Kat has always approached PICHULIK with a commitment to integrity and intentionality, building a brand that is uncompromising in both practice and principle. This is what I referred to in terms of production authentically matching its outcome, and as Katherine shares with me, I’m all the more convinced PICHULIK is a blueprint for what is possible, ethically. “We’re a completely vertical business. Everything happens in-house — procurement, design, collateral, retail, wholesale. That’s allowed us to grow intentionally,” she explains. Central to this ethos is a refusal to compromise value:One of our commitments is we never discount. When COVID hit, our revenues dropped to 10%. We took out debt to keep our staff employed, but we would not discount. To do so would devalue both the maker and the woman who wears the piece.”
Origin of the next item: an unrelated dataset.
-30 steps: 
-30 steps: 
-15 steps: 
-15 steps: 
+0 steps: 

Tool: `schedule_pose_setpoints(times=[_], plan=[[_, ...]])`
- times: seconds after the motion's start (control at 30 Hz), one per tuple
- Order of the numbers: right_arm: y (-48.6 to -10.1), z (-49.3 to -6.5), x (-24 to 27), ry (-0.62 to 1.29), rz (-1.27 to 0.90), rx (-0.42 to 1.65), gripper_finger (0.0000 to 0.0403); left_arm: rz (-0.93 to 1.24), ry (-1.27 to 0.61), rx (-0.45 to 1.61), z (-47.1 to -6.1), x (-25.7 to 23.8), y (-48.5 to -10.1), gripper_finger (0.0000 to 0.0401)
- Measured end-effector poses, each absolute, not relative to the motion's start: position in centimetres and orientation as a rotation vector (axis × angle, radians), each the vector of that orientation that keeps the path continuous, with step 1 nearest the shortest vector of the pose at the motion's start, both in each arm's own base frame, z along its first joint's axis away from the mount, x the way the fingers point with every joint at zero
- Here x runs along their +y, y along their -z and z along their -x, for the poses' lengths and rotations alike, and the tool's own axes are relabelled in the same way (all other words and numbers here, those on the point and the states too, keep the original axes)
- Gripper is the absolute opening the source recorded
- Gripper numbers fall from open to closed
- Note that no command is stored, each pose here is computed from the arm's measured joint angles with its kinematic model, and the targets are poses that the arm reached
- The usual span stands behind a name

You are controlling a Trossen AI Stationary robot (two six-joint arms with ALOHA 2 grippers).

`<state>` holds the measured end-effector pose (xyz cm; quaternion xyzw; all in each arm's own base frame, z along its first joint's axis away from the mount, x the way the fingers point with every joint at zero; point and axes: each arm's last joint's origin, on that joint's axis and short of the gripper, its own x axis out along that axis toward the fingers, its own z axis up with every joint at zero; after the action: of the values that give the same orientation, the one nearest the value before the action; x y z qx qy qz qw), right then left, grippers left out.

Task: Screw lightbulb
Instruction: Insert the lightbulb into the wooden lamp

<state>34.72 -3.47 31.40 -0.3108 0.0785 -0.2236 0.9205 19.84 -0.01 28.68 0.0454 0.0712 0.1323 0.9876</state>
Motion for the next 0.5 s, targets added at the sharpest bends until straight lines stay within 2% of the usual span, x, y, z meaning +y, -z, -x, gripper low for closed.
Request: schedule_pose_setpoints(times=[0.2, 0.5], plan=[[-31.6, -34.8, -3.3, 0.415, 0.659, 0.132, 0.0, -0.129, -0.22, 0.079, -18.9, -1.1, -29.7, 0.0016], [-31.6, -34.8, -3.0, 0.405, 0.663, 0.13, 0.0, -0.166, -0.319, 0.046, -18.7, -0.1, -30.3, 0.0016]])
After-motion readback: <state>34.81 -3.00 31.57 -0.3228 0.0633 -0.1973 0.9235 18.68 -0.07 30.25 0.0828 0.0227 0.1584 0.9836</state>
Kat contrasts this approach with the broader industry, noting that many jewellery brands outsource and call it “curated jewellery” — essentially buying off Alibaba catalogues. “There’s little commitment to Southern Africa, to people, or to skill development. We’ve always done the opposite.” This ethical framework is similarly grounded in how the team itself is supported, in a way that is true to a practice of cultural sensitivity within South Africa’s context; “Our team is majority Xhosa speaking. Language is power, so we bring in a facilitator to support contract signings and performance reviews. Agency is fair wages, yes, but it’s ensuring people can advocate for themselves, and express themselves, as fully as possible.”

For Kat, culture, care, and integrity are inseparable from the work of PICHULIK. “A few years ago, two of my longest-standing employees were found to be stealing materials and reproducing work to sell at markets. It was the rest of the team who identified it, stood by the brand, and protected our team culture.